## ASSIGNMENT
Up to and including the line with "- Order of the", restate the material below word for word, beginning with its first line.

## DATA
-*-
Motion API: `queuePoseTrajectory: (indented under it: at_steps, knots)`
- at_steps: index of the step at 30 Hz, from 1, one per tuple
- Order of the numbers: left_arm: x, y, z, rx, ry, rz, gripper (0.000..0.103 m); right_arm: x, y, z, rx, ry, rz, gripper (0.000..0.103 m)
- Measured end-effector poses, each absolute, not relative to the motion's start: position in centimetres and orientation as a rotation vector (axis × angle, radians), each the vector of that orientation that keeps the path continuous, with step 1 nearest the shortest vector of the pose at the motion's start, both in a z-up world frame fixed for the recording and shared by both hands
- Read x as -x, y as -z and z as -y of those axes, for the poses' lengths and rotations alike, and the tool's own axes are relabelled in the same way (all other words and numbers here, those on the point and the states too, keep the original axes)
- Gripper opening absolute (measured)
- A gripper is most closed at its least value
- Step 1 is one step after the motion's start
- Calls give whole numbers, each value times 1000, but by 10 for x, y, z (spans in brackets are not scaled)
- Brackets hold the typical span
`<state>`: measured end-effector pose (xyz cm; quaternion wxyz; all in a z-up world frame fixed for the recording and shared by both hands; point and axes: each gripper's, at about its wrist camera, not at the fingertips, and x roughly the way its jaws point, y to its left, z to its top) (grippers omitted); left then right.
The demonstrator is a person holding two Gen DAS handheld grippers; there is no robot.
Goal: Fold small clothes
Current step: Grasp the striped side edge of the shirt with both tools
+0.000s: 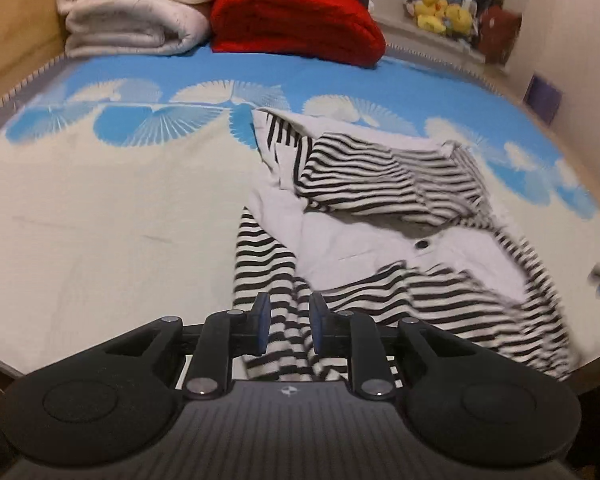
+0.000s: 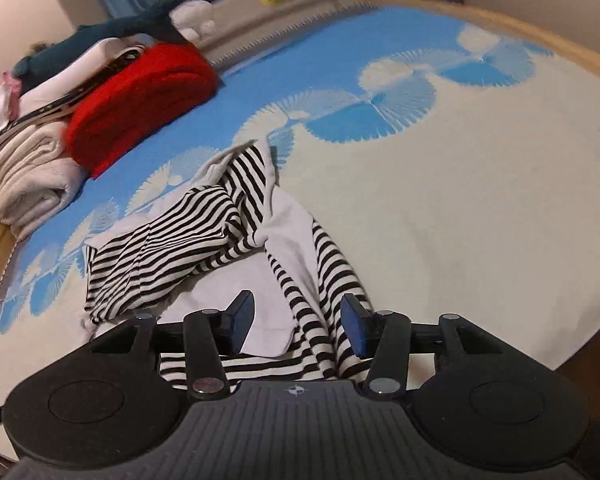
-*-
## RESPONSE TO THIS EXERCISE
Motion API: `queuePoseTrajectory: (indented under it: at_steps, knots)`
- at_steps: index of the step at 30 Hz, from 1, one per tuple
- Order of the numbers: left_arm: x, y, z, rx, ry, rz, gripper (0.000..0.103 m); right_arm: x, y, z, rx, ry, rz, gripper (0.000..0.103 m)

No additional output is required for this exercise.